* [The problem] Search each line below for "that", then return the lines where it appears.

* [Collected material]
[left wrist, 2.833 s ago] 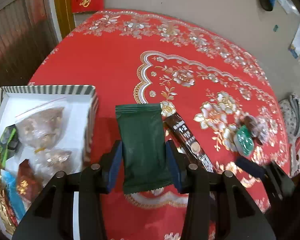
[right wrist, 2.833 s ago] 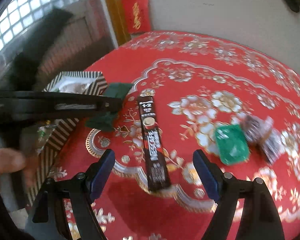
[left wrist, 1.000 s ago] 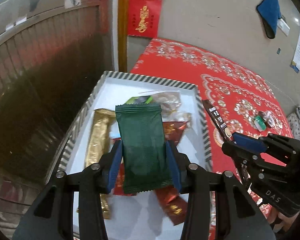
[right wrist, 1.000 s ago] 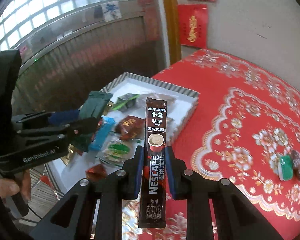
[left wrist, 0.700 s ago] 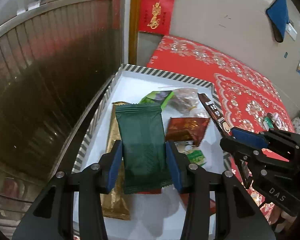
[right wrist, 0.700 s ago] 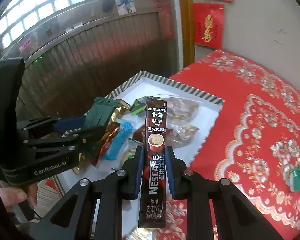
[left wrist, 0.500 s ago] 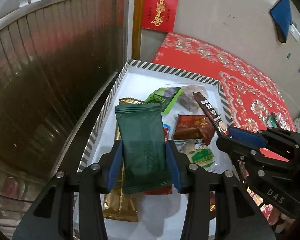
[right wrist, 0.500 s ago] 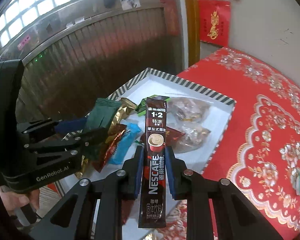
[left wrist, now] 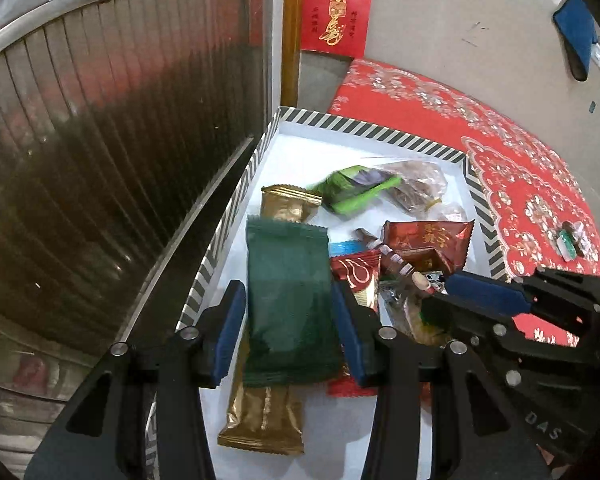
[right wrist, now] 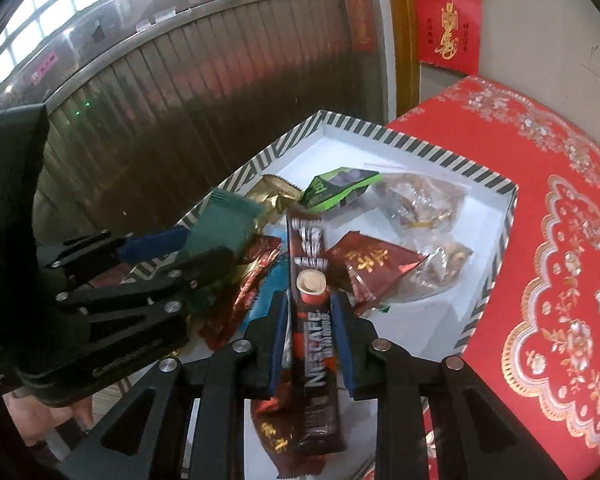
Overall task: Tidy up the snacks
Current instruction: 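Open both tools to drop the pouch and coffee stick into the box, then move both tools over the green sauce cup and candy bag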
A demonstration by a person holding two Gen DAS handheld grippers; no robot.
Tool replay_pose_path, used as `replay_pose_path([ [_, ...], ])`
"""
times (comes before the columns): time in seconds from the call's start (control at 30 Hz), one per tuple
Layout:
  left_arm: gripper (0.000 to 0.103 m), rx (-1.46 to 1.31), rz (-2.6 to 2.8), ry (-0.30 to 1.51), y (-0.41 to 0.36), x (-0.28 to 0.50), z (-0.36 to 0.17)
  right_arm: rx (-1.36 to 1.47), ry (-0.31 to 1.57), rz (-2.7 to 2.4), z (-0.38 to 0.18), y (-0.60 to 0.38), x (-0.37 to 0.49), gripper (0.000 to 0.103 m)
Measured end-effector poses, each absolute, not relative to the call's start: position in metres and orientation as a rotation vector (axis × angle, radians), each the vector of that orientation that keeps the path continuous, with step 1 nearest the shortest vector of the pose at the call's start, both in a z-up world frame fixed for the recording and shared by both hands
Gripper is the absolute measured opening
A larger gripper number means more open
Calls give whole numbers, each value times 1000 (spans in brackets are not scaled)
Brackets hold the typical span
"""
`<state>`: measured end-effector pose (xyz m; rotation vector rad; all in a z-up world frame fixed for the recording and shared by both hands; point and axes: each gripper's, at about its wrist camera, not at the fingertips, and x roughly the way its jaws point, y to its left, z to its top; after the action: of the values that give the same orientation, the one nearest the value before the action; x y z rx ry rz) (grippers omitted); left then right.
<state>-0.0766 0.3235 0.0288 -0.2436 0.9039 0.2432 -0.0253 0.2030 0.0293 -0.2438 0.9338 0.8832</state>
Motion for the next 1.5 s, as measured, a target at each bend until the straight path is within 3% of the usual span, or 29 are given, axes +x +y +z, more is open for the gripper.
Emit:
replay_pose_path([
  [0.07, 72, -258, 243, 907, 324, -76, 28, -224, 930, 890, 30, 200, -26, 30],
  [0.1, 72, -259, 247, 904, 324, -76, 28, -219, 929, 892, 30, 198, -27, 36],
  [0.17, 74, -252, 262, 901, 323, -76, 29, -205, 918, 894, 33, 194, -29, 44],
  [0.33, 74, -243, 273, 892, 318, -75, 37, -190, 874, 891, 47, 180, -34, 47],
  [0.7, 74, -215, 241, 843, 280, -61, 59, -194, 786, 769, 64, 139, -33, 68],
  [1.0, 74, -172, 162, 842, 222, -38, 71, -136, 771, 654, 69, 79, -20, 78],
  [1.5, 74, -88, 48, 875, 132, -8, 73, -57, 773, 495, 67, -22, -6, 87],
])
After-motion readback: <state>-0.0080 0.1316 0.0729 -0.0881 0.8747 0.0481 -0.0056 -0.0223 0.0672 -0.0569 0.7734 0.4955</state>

* [Exercise solution]
Measured end-effector poses, each absolute, not relative to the call's start: position in metres and orientation as a rotation vector (axis × angle, radians), each the vector of that orientation that keeps the path continuous, with step 1 nearest the shortest vector of the pose at the call's start, both in a z-up world frame fixed for the recording and shared by both hands
`<state>`: measured end-effector pose (xyz m; rotation vector rad; all in a z-up world frame fixed for the recording and shared by both hands; point and axes: each gripper's, at about its wrist camera, not at the fingertips, and x roughly the way its jaws point, y to its left, z to its top; after the action: of the values that give the same orientation, the one nearest the value before the action; x y z rx ry rz) (grippers omitted); left then right.

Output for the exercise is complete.